Madiea Ghafoor (born 9 September 1992) is a Dutch female former athlete who participated in sprinting and track and field. She mainly competed in the women's 400m sprint, but has also participated in 60m, 100m, 200m and 300m events. She was part of the Netherlands squad at the 2016 Summer Olympics. From 2019 to 2025, she was detained in Germany, convicted to an 8.5 year jail term for smuggling 50 kilograms of drugs into the country.

==Background==
Ghafoor was born and raised in Amsterdam to Pakistani parents.
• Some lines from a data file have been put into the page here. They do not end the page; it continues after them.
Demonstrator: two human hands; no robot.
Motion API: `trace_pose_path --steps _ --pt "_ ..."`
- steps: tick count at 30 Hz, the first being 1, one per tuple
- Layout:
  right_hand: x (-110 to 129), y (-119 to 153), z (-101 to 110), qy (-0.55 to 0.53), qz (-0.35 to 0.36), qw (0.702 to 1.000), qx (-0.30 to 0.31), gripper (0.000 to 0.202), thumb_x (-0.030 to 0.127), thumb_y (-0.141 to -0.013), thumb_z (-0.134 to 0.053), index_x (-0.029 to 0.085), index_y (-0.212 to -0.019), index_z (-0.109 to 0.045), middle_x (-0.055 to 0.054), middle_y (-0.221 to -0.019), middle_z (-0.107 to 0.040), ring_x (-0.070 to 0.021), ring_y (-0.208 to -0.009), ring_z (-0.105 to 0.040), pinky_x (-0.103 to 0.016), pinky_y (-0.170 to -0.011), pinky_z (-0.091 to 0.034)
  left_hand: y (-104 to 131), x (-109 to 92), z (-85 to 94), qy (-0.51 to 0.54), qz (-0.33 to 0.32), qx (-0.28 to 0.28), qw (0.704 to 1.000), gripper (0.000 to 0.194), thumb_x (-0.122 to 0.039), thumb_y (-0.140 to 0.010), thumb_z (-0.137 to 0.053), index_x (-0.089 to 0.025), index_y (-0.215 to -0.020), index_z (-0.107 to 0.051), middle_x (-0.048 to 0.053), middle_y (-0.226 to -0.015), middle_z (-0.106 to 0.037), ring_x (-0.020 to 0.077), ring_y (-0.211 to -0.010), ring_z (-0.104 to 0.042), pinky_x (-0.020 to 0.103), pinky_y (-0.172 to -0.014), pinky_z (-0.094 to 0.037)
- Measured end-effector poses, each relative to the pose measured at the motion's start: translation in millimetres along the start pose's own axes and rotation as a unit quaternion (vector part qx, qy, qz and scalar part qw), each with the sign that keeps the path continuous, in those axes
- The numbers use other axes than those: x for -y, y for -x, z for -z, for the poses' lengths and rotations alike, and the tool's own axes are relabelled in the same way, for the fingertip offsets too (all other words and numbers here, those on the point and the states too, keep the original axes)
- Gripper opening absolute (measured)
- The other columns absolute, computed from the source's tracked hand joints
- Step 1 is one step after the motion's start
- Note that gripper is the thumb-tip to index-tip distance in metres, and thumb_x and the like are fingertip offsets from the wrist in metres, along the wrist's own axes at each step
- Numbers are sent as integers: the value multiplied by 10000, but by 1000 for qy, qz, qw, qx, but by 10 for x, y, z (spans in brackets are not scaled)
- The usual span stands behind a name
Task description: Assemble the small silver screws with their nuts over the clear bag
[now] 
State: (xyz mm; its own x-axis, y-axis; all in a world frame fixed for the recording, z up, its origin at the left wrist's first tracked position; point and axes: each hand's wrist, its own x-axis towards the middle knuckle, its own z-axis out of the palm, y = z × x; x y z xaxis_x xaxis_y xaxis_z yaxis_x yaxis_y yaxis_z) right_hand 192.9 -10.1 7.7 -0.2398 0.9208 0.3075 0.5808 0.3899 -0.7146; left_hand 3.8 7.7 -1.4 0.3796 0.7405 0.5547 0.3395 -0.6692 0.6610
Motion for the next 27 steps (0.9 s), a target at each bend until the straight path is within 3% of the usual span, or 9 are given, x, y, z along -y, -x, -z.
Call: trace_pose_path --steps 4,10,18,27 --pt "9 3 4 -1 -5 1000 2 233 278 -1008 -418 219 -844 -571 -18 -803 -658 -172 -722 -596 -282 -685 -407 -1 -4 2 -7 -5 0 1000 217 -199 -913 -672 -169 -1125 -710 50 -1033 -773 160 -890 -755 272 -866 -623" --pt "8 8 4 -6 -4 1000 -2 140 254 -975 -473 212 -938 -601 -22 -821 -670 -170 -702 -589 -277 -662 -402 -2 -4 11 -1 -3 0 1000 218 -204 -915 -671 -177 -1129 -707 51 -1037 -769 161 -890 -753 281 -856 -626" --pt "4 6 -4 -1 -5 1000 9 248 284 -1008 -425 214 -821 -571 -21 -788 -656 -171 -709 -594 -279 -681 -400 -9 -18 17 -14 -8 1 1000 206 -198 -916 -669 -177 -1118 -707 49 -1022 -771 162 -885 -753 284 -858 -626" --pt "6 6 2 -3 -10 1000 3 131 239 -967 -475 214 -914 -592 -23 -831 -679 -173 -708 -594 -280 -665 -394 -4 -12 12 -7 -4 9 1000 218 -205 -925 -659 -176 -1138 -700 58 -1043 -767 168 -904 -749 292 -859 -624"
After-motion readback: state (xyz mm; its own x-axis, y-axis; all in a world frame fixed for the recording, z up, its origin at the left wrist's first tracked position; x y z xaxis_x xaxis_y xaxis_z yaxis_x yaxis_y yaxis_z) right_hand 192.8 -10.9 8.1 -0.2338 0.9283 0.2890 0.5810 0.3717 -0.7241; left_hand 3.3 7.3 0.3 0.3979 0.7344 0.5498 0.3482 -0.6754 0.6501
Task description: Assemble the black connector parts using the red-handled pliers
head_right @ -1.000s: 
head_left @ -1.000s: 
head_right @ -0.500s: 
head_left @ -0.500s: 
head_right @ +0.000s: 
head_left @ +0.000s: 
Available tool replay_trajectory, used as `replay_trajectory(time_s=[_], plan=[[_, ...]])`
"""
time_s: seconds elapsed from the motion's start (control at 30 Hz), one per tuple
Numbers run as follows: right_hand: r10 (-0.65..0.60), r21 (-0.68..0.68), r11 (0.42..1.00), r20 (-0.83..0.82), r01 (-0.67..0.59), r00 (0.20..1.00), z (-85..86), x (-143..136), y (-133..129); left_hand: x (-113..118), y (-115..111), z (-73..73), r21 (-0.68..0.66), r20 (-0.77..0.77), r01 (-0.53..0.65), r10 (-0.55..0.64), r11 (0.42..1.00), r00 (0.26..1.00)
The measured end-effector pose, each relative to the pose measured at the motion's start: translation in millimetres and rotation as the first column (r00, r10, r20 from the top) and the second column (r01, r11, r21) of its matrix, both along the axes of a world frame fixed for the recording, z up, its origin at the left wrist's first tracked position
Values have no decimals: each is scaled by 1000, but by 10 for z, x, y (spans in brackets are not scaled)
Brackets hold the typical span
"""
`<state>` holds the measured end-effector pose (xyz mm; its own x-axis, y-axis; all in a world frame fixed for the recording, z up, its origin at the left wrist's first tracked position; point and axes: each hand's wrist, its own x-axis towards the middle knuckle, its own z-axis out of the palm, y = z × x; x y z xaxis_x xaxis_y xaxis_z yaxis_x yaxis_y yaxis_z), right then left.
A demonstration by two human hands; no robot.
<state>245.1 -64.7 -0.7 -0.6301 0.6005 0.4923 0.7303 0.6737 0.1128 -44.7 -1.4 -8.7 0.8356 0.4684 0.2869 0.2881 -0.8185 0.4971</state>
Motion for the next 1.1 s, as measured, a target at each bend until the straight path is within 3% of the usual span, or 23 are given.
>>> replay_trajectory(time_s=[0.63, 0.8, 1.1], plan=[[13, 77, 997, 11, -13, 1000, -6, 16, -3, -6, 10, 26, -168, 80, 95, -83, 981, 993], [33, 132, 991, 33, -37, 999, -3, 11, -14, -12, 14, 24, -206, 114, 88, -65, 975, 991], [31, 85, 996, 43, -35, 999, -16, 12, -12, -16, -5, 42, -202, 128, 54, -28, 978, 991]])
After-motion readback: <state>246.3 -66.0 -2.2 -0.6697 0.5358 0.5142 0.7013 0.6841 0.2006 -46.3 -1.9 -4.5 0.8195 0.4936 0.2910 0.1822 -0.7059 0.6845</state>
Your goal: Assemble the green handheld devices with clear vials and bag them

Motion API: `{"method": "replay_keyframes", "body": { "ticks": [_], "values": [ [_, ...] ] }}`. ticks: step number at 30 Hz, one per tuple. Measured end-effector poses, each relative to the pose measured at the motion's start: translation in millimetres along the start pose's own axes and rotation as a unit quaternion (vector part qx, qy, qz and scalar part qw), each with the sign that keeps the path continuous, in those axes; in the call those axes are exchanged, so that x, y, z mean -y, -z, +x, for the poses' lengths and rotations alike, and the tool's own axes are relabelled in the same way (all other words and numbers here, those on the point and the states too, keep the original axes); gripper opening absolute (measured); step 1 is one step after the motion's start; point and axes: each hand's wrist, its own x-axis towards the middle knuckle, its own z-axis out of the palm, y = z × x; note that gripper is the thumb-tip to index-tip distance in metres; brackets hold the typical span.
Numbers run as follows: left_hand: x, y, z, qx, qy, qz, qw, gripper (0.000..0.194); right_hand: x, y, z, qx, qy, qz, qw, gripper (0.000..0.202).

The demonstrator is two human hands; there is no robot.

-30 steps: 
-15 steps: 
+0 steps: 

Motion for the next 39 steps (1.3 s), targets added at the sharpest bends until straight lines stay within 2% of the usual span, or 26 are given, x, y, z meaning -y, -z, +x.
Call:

Her interest in athletics began when she was at school aged 13. She trains at the Olympic Stadium in Amsterdam under the coaching of Urta Rozenstruik.

Ghafoor is of Pakistani descent; her parents belong to the Lyari district in Karachi, Sindh, belonging to the dominantly Brahui population of the district. Her grandfather, Lal Baksh Rind, was a senior politician from the Brohi community. She became the first female athlete of Rind origin to participate in the Olympic Games.

==Career==
Ghafoor earned a bronze medal at the 2011 European Athletics Junior Championships in Estonia, coming third in the women's 400m sprint. She has also represented Netherlands in the European Athletics Indoor Championships, reaching up to the semi-finals.

==Arrest==
On 18 June 2019, Ghafoor was arrested for drug possession during a routine border check near Elten. More than a month later it was reported that the German police had arrested her. In July she was charged with drug smuggling at Kleve district court since 50 kilograms of drugs (crystal meth and ecstasy) had been found in her car. On 4 November, she was convicted by a German court in Kleve and sentenced to an 8-year 6-month jail term. She did not appeal her sentence.